Stored entries:
Segment Open

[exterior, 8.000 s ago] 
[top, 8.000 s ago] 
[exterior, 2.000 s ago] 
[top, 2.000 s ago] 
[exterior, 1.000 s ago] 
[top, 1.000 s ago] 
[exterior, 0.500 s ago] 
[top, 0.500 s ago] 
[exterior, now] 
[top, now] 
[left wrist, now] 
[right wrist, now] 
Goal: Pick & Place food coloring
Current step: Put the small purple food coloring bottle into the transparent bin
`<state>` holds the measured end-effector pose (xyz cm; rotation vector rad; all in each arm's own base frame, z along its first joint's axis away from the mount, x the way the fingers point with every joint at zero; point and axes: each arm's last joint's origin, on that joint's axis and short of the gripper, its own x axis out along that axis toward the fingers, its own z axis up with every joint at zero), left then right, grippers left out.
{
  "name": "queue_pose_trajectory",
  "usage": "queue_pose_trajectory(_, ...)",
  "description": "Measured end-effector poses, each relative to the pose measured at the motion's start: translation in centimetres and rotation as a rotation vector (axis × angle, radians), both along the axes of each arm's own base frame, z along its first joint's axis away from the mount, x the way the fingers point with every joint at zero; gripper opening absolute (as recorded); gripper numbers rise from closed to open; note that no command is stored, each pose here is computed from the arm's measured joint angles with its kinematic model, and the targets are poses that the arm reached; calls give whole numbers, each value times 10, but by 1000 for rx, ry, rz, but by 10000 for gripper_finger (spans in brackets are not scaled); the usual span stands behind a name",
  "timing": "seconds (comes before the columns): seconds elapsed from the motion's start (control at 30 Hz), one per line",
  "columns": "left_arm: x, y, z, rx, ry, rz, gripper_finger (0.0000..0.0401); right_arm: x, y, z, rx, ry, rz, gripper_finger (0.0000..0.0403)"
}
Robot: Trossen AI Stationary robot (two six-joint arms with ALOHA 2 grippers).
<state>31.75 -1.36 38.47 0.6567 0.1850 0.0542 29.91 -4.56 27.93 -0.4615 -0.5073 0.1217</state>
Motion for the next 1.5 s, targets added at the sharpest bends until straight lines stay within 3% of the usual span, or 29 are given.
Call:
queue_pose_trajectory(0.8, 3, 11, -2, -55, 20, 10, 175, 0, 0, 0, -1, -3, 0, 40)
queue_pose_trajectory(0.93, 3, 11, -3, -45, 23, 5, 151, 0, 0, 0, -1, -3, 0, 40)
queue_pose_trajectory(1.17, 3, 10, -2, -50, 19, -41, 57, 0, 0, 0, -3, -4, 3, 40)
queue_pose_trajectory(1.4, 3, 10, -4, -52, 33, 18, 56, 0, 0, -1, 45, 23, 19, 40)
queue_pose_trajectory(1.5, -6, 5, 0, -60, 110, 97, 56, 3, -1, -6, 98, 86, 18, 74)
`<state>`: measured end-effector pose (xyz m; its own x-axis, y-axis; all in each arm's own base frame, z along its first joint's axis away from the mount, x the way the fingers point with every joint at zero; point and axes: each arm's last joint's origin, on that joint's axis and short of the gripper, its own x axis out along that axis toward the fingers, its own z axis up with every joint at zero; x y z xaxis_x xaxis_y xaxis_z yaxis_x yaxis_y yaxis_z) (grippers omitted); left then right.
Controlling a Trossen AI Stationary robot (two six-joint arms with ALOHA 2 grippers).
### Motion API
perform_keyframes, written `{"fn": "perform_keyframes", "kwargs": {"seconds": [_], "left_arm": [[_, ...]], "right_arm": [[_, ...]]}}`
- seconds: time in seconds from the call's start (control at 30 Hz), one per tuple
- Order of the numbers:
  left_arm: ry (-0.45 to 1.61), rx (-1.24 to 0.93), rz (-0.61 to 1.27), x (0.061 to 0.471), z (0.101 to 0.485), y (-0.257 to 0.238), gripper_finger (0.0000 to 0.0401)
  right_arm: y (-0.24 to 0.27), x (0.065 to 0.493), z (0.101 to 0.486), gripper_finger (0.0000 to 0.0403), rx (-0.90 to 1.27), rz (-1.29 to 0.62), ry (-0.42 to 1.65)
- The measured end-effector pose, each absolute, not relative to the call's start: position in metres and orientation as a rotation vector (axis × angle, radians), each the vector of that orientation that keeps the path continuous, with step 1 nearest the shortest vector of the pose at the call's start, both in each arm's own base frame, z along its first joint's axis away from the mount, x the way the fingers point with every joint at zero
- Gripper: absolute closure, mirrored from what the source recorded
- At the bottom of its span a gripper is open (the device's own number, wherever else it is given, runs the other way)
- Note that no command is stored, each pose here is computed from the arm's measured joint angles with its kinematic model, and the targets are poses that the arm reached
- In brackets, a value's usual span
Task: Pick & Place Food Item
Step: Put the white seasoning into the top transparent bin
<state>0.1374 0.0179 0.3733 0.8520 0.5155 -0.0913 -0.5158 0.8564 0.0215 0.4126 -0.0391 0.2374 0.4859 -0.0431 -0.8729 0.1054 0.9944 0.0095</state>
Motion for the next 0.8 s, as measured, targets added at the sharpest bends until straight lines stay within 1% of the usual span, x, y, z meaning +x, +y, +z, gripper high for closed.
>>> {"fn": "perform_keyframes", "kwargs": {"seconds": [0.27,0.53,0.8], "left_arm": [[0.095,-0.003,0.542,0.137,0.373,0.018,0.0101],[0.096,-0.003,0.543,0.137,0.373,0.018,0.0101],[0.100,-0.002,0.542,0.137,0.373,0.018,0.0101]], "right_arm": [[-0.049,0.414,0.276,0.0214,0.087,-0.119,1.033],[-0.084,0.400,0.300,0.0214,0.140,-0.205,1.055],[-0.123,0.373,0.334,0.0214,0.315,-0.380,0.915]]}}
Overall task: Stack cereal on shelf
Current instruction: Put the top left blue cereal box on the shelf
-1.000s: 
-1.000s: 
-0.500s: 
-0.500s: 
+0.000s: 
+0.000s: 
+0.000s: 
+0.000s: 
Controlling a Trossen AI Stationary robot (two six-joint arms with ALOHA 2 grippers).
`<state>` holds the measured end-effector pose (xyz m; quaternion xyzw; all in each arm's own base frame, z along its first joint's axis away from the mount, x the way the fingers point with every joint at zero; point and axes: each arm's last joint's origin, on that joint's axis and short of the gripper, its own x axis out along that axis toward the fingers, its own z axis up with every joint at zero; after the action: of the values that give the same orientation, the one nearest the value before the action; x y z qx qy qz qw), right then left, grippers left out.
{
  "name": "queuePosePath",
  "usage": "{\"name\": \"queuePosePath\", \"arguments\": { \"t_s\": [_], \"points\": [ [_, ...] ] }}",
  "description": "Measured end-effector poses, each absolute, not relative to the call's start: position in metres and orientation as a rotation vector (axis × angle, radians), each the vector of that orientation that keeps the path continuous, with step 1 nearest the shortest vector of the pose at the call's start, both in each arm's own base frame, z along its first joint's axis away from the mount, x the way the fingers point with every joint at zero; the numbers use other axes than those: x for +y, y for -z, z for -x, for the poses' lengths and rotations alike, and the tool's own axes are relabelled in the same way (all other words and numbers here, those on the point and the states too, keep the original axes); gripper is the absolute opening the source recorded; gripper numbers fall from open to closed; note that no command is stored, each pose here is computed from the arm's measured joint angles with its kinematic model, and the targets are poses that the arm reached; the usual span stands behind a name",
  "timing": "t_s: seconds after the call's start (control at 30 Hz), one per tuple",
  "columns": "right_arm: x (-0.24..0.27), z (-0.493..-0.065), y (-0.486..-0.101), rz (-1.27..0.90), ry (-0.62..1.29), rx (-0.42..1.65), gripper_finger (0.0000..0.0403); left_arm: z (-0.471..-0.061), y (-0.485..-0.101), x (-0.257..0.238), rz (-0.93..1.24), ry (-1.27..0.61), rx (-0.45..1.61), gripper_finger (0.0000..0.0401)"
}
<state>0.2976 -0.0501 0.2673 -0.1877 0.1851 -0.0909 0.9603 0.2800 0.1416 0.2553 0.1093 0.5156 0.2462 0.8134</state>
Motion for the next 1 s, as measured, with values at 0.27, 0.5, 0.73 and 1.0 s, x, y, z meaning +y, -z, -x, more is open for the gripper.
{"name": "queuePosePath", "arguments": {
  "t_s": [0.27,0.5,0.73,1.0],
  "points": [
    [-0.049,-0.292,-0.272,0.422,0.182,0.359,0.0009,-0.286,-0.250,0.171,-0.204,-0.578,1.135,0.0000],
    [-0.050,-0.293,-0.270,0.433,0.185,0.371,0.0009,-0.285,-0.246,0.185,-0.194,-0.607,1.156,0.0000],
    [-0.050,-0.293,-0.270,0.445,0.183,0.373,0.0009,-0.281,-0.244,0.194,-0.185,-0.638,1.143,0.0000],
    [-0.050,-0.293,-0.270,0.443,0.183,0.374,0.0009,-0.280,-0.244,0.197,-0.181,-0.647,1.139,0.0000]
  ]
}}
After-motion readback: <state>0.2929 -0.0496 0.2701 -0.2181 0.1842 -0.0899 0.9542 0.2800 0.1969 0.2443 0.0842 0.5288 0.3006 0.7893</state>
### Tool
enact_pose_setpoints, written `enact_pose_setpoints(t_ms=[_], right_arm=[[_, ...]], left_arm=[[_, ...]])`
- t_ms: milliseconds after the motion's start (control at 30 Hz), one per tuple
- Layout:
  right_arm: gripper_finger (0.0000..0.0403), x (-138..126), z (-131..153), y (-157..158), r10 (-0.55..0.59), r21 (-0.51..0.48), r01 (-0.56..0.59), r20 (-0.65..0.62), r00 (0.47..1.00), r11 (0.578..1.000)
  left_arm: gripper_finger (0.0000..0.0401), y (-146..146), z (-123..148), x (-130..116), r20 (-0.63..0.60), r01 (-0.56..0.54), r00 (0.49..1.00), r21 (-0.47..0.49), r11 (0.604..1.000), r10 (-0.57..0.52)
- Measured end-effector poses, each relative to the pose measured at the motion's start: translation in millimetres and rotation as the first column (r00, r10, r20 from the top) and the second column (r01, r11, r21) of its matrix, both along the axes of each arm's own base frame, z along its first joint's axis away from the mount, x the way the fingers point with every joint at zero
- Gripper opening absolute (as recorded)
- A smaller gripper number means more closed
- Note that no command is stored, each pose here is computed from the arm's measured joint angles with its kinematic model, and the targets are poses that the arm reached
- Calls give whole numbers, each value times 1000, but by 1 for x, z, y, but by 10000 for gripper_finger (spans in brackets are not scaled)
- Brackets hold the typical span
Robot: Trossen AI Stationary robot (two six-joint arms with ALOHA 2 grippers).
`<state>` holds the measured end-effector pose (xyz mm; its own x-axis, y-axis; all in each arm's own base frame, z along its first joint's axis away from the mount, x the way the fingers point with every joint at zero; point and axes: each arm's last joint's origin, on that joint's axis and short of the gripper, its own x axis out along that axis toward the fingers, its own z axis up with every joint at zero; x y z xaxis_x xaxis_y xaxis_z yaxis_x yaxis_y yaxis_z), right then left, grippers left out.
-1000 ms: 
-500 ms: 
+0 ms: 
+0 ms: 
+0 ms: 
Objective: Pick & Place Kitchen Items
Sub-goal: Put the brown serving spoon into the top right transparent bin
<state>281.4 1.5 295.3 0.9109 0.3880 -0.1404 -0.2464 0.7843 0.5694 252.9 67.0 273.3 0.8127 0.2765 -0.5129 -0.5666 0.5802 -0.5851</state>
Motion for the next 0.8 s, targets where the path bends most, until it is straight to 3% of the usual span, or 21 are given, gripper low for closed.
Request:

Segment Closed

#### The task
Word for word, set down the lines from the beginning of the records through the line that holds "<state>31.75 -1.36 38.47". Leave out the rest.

#### Solution for this problem
[exterior, 8.000 s ago] 
[top, 8.000 s ago] 
[exterior, 2.000 s ago] 
[top, 2.000 s ago] 
[exterior, 1.000 s ago] 
[top, 1.000 s ago] 
[exterior, 0.500 s ago] 
[top, 0.500 s ago] 
[exterior, now] 
[top, now] 
[left wrist, now] 
[right wrist, now] 
Goal: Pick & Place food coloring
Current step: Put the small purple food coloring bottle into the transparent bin
`<state>` holds the measured end-effector pose (xyz cm; rotation vector rad; all in each arm's own base frame, z along its first joint's axis away from the mount, x the way the fingers point with every joint at zero; point and axes: each arm's last joint's origin, on that joint's axis and short of the gripper, its own x axis out along that axis toward the fingers, its own z axis up with every joint at zero), left then right, grippers left out.
{
  "name": "queue_pose_trajectory",
  "usage": "queue_pose_trajectory(_, ...)",
  "description": "Measured end-effector poses, each relative to the pose measured at the motion's start: translation in centimetres and rotation as a rotation vector (axis × angle, radians), both along the axes of each arm's own base frame, z along its first joint's axis away from the mount, x the way the fingers point with every joint at zero; gripper opening absolute (as recorded); gripper numbers rise from closed to open; note that no command is stored, each pose here is computed from the arm's measured joint angles with its kinematic model, and the targets are poses that the arm reached; calls give whole numbers, each value times 10, but by 1000 for rx, ry, rz, but by 10000 for gripper_finger (spans in brackets are not scaled); the usual span stands behind a name",
  "timing": "seconds (comes before the columns): seconds elapsed from the motion's start (control at 30 Hz), one per line",
  "columns": "left_arm: x, y, z, rx, ry, rz, gripper_finger (0.0000..0.0401); right_arm: x, y, z, rx, ry, rz, gripper_finger (0.0000..0.0403)"
}
Robot: Trossen AI Stationary robot (two six-joint arms with ALOHA 2 grippers).
<state>31.75 -1.36 38.47 0.6567 0.1850 0.0542 29.91 -4.56 27.93 -0.4615 -0.5073 0.1217</state>

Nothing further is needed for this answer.